Sonradan, günümüzde çevrilen ve David Suchet’in Poirot’yu canlandırdığı dizide, konu çok güncel olduğundan Hercule Poirot - Unutulmaz Bir Karakter 2sanırım, Poirot’nun sığınmacı statüsü, üzerine basa basa etraflıca açıklanmıştır. Hiç bir kuşkuya yer vermeyecek bir şekilde Poirot’nun emekli ve ünlü bir polis şefi iken Belçika’dan savaş nedeniyle İngiltere’ye kaçtığı; Yüzbaşı Hastings’le de Belçika’dayken tanıştığı kitaba uygun olarak, savaş görüntülerinin de eklenmesiyle günümüz seyircisine aktarılmıştır.

Poirot’nun ilk macerası, ülkemizde 1963 yılında, Styles’deki Esrarengiz Vak’a adıyla Altın Kitaplar tarafından yayınlanır. Bu ilk Türkçe baskısında ‘refugee’ kelimesi ‘göçmen’ olarak çevrilmiştir. O yüzden yılların Agatha Christie hayranları, bugün İngilizce kaynaklardan Poirot’nun bir sığınmacı olduğunu öğrenince haklı olarak kulaklarına inanamamaktadırlar. Kitap, günümüzde ‘Ölüm Sessiz Geldi’ adıyla piyasadadır ve yine Altın Kitaplar tarafından basılmıştır. Umarım yeni baskılarında daha düzgün bir çeviri yapılmış ve ‘göçmen’ yerine ‘mülteci’ ya da ‘sığınmacı’ kelimesi kullanılmıştır.

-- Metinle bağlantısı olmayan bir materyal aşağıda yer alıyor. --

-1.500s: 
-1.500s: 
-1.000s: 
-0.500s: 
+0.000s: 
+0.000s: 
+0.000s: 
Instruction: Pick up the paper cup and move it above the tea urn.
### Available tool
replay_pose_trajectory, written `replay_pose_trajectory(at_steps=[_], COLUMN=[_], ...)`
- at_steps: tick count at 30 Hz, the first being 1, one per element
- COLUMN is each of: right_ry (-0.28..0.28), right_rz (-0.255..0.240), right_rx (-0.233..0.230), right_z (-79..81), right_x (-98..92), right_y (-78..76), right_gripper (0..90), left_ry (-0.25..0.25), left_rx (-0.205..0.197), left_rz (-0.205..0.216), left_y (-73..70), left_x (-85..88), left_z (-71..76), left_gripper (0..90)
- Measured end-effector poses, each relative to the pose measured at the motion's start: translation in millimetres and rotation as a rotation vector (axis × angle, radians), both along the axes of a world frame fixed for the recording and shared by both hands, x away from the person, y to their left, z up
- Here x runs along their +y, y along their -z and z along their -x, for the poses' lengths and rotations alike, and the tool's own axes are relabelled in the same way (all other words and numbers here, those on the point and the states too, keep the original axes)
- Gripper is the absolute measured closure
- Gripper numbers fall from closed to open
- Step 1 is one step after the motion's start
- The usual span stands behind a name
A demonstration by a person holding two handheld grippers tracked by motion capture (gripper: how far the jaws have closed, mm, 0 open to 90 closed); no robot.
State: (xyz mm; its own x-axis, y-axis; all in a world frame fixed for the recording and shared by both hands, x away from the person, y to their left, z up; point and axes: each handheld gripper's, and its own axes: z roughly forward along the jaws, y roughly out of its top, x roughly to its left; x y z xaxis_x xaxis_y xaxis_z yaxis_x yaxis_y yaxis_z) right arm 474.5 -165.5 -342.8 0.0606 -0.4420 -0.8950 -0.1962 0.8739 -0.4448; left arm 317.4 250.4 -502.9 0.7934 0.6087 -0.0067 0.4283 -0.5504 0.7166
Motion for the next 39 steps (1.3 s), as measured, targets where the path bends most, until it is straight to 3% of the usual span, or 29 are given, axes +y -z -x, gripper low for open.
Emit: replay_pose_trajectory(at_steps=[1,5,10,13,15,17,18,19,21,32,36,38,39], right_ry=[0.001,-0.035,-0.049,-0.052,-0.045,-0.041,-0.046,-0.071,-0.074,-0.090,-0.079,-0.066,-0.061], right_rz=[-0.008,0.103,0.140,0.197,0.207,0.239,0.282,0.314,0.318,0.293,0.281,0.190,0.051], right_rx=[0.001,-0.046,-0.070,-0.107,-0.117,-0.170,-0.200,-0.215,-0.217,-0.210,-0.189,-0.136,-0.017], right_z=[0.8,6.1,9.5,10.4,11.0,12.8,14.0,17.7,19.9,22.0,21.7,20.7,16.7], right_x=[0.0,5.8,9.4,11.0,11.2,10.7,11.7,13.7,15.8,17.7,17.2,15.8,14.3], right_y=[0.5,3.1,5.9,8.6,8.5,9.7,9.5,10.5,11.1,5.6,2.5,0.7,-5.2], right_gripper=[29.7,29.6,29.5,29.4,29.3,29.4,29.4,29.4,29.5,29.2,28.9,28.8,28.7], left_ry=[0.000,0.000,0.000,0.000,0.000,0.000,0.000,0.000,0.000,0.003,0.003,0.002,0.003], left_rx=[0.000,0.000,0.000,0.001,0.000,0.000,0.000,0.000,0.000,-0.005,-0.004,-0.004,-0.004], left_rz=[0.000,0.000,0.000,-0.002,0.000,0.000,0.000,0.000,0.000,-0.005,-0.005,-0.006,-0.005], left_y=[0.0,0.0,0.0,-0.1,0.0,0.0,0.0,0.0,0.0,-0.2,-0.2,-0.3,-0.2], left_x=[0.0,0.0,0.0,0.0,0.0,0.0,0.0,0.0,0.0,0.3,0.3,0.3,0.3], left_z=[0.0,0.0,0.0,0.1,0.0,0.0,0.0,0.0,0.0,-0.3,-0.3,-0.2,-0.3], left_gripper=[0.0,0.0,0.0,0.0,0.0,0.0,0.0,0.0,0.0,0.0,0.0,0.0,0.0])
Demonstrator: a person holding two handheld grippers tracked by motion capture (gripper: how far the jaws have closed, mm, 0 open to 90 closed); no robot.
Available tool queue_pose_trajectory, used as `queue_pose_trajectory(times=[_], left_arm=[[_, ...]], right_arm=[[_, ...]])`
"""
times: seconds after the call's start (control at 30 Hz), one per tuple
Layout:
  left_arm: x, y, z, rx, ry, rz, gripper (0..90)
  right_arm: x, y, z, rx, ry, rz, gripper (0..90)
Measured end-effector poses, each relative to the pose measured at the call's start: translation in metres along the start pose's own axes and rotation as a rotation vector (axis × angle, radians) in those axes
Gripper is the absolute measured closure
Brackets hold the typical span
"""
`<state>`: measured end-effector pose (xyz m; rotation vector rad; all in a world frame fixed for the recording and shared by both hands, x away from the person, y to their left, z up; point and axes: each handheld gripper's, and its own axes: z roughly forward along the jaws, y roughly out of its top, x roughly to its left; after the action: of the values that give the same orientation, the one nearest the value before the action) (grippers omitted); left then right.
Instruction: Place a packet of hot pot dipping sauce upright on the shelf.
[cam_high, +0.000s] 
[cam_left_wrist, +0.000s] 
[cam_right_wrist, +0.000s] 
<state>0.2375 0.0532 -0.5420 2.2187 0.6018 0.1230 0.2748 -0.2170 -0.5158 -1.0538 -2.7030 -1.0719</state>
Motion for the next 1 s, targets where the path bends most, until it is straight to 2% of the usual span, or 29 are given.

Agatha Christie, Poirot’nun ilk macerasını yazmadan önce,1914’te, Brinci Dünya Savaşı’nın başlamasının hemen ardından İngiltere’ye büyük bir sığınmacı akını olur. Gemilerle binlerce Belçikalı ülkelerinden kaçarak Britanya kıyılarına çıkarlar. Zaten Agatha Christie’nin, Belçikalı mültecilere, bir kıyı bölgesi olan Torbay’da rastlaması hemen o yıllara denk düşer.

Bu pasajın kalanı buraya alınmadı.